All along, employers from the plantation sector is already providing free housing, water, electricity and healthcare for its workers at the estates. 

In view of the minimum wage law coming into force, planters have appealed for these subsidies be included in the minimum wage to rebalance the interests of local workers.

Last week, at the National Economic Council meeting, MCA president Datuk Seri Dr Chua Soi Lek lent his support that transportation and housing costs for foreign workers be included in their wages. 

He also said he had instructed four MCA ministers to raise the issue in tomorrow’s Cabinet meeting with Prime Minister Datuk Seri Najib Razak.

Wong said these costs, including the annual RM1,135 (timber) and RM695 (plantation) levy in Sarawak, should be regarded as part of the minimum salary so as to ease employers’ burden.
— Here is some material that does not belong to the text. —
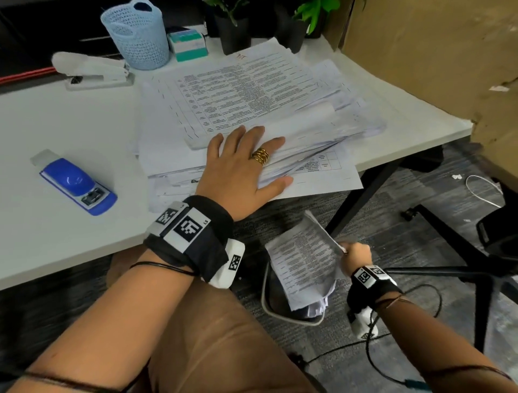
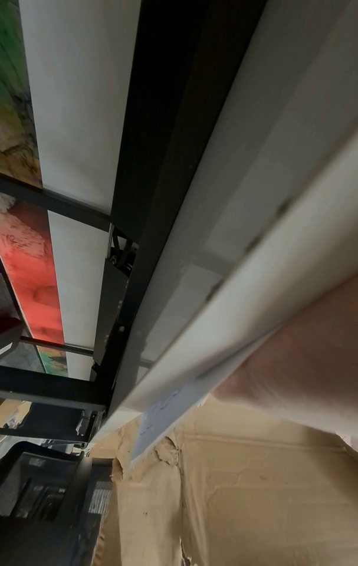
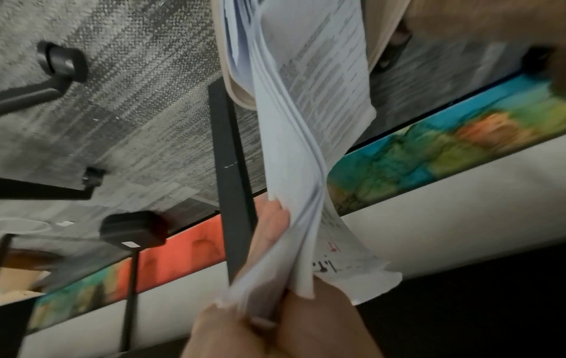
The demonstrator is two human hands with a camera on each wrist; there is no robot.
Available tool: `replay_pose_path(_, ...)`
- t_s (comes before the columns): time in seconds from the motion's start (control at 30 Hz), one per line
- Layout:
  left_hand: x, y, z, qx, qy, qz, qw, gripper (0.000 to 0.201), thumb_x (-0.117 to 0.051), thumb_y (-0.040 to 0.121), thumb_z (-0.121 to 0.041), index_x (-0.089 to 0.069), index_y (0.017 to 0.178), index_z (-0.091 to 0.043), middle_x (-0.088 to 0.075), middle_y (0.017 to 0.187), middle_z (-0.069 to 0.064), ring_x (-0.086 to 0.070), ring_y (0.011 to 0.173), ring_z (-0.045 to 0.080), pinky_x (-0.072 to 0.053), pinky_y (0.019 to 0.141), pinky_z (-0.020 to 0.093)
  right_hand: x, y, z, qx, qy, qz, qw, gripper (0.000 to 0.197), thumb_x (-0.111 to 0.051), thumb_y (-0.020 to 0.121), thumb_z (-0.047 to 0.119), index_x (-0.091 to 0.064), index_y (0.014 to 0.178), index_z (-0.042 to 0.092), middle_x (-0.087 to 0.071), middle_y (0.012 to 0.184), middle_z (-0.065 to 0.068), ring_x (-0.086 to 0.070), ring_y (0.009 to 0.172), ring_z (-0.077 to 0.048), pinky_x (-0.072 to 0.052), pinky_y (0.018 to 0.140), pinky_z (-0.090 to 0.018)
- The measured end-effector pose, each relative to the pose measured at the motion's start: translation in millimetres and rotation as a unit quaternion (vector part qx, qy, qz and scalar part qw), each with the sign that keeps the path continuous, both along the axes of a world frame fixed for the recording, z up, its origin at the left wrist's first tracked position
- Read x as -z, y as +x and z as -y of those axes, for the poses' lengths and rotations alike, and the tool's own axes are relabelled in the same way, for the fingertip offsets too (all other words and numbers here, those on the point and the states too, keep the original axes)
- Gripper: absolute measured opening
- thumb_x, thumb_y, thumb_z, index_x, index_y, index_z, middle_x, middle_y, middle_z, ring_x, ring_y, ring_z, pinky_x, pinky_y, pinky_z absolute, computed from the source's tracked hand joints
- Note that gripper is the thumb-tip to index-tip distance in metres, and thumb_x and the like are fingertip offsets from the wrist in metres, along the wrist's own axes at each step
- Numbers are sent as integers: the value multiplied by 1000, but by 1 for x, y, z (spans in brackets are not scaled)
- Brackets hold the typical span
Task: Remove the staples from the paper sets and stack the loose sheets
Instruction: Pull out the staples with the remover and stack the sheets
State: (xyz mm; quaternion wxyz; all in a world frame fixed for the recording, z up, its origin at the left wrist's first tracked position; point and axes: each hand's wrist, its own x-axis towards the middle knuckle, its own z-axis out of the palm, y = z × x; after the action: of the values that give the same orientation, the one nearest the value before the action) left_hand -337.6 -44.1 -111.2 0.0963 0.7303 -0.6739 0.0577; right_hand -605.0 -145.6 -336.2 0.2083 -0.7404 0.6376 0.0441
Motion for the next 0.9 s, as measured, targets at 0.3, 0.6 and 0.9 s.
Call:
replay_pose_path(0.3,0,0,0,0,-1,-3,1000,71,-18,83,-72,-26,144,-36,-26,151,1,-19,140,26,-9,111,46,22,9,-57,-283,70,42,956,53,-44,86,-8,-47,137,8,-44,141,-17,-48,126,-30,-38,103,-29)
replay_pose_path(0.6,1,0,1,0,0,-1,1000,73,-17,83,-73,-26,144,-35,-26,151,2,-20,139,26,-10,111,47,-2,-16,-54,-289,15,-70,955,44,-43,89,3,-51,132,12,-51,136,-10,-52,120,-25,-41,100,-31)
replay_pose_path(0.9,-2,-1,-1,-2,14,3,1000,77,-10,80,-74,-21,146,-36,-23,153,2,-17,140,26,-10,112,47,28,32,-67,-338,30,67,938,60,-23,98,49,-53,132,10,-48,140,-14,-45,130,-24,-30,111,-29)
In a telephone interview with Business Times from Kuching, Sarawak Oil Palm Plantation Owners’ Association (Soppoa) chairman Datuk Abdul Hamed Sepawi estimated that the proposed relief would translate to a 30 per cent increment in labour cost for oil palm planters in Sarawak, instead of the current 70 per cent drastic jump.

Hamed highlighted the cost of getting food ingredients from farm to table have gone up, but planters are not able to testify the same for productivity.

This is because oil palm planters are price takers of the world’s commodity markets. “We’re not in a position to pass on additional costs to clients,” he said. A planter’s earnings have always been at the mercy of pricing in the world’s commodities markets. 

If palm oil prices were to plunge below RM2,000 per tonne, Hamed said planters will definitely lose money. “Many of our members borrow money from banks and issue bonds, of which bankers and insurance companies are subscribers,” he said.

Depending on the year of planting, Soppoa calculated that palm oil production cost of these heavily-geared planters ranges between RM1,200 and RM3,000 per tonne. “If palm oil prices were to fall further from the current RM2,300 per tonne, some planters may face difficulties in repaying the banks. 

“They’ll then hire less hands and there’ll be less harvest. With less cooking oil available, consumers will have to contend with inflationary food bills,” said Hamed. Every year, the government pays more than RM1 billion in subsidy to keep cooking oil price at an affordable level of RM2.50 per kg.